• Required action:
Starting at the line that contains "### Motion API" in the listing below, write out every line word for word until you have written the line that contains "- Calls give".

===== Given information =====

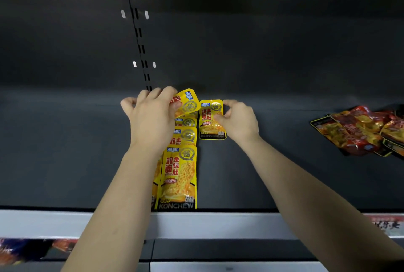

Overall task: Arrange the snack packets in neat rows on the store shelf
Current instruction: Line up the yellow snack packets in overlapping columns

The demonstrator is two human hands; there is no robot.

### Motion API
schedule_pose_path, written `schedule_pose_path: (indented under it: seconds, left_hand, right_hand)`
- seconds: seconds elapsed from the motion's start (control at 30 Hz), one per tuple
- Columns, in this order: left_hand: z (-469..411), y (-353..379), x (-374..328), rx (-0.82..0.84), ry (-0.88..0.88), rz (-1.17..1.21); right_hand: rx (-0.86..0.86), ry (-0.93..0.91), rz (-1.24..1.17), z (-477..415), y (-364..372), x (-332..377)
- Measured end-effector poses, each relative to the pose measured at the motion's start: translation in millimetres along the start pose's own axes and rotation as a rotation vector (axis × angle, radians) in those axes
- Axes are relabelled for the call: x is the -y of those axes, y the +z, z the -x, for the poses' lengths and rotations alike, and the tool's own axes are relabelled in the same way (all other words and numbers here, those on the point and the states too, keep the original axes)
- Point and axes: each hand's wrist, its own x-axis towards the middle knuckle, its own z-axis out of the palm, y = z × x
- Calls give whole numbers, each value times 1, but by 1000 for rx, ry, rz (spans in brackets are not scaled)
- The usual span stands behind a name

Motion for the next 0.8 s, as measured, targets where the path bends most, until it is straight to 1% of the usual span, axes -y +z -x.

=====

• Answer for the task:
### Motion API
schedule_pose_path, written `schedule_pose_path: (indented under it: seconds, left_hand, right_hand)`
- seconds: seconds elapsed from the motion's start (control at 30 Hz), one per tuple
- Columns, in this order: left_hand: z (-469..411), y (-353..379), x (-374..328), rx (-0.82..0.84), ry (-0.88..0.88), rz (-1.17..1.21); right_hand: rx (-0.86..0.86), ry (-0.93..0.91), rz (-1.24..1.17), z (-477..415), y (-364..372), x (-332..377)
- Measured end-effector poses, each relative to the pose measured at the motion's start: translation in millimetres along the start pose's own axes and rotation as a rotation vector (axis × angle, radians) in those axes
- Axes are relabelled for the call: x is the -y of those axes, y the +z, z the -x, for the poses' lengths and rotations alike, and the tool's own axes are relabelled in the same way (all other words and numbers here, those on the point and the states too, keep the original axes)
- Point and axes: each hand's wrist, its own x-axis towards the middle knuckle, its own z-axis out of the palm, y = z × x
- Calls give whole numbers, each value times 1, but by 1000 for rx, ry, rz (spans in brackets are not scaled)

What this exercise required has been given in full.